__Your objective__
Find the line containing "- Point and" in the listing below. Repeat it exactly, along with each following line up to and including the one containing "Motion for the".

--- Recorded data ---

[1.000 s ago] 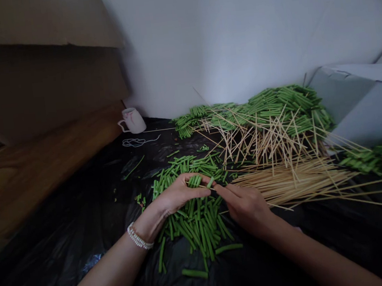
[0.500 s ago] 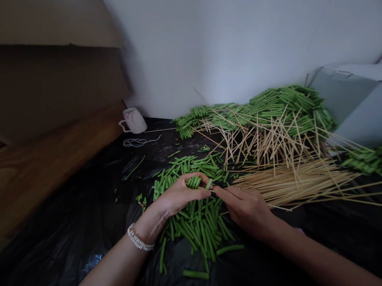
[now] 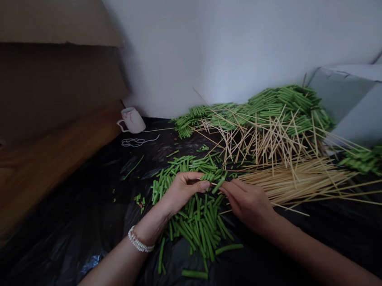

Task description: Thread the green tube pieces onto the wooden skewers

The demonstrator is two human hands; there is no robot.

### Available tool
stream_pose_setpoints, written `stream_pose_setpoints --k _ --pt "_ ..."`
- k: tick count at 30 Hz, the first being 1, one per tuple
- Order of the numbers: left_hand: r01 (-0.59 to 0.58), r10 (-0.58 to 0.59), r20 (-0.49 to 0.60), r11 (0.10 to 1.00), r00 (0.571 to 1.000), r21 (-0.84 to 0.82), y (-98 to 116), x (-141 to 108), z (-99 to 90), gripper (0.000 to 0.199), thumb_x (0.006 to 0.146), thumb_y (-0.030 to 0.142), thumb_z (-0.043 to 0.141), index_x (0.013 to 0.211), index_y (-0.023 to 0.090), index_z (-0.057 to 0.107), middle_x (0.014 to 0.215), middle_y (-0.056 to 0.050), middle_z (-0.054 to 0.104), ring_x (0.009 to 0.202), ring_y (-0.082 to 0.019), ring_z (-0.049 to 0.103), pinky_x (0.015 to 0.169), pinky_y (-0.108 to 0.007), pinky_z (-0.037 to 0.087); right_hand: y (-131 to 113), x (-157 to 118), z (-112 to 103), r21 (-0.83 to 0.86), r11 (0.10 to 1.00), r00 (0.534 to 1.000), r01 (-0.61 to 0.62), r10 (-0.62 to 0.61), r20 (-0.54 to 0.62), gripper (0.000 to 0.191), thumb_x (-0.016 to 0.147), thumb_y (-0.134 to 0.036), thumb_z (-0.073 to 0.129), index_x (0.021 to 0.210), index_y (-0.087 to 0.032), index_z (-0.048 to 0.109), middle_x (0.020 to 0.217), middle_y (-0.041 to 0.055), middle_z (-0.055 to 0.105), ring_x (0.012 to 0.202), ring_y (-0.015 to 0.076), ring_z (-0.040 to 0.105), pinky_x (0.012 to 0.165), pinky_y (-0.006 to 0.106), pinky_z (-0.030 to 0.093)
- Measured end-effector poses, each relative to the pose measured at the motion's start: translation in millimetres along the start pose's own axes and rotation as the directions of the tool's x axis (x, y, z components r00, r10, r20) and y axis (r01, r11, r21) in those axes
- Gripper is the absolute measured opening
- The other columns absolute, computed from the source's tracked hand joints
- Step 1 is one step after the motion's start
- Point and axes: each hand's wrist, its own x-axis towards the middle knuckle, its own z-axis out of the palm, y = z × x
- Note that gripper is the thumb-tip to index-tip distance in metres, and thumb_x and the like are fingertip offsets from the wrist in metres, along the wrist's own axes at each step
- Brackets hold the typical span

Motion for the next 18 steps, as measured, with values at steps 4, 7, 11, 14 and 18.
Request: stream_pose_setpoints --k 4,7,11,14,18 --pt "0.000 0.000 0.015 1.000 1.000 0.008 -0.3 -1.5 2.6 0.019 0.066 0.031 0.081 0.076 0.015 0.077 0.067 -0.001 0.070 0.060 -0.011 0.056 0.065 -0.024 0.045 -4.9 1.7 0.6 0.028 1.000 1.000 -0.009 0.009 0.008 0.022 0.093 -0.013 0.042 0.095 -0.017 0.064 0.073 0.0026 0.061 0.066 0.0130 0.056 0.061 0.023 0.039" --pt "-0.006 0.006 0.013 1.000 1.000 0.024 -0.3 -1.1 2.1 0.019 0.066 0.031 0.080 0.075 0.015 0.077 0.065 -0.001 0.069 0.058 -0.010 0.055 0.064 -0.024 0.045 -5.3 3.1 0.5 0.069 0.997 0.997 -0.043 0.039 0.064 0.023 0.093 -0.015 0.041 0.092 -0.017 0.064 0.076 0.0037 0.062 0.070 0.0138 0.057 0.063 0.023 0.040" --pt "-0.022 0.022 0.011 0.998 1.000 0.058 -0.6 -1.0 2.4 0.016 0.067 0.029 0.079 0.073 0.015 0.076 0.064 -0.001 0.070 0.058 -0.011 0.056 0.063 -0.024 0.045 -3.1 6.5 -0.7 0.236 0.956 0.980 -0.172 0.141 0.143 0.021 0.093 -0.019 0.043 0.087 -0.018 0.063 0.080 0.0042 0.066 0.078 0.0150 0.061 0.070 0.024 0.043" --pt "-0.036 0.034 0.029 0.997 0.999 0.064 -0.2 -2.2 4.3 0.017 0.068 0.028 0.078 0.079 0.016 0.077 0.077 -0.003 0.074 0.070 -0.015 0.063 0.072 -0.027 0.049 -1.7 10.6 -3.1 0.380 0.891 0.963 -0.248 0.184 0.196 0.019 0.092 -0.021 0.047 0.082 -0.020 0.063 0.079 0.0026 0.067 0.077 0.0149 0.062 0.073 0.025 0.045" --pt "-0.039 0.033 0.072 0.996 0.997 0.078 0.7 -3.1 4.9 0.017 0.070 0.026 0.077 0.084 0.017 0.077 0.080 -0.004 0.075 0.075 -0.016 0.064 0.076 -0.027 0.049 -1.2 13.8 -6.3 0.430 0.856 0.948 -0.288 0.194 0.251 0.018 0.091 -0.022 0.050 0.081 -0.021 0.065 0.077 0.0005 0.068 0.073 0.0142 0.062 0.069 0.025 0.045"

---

__Result for this exercise__
- Point and axes: each hand's wrist, its own x-axis towards the middle knuckle, its own z-axis out of the palm, y = z × x
- Note that gripper is the thumb-tip to index-tip distance in metres, and thumb_x and the like are fingertip offsets from the wrist in metres, along the wrist's own axes at each step
- Brackets hold the typical span

Motion for the next 18 steps, as measured, with values at steps 4, 7, 11, 14 and 18.

The output is finished, and nothing else is needed.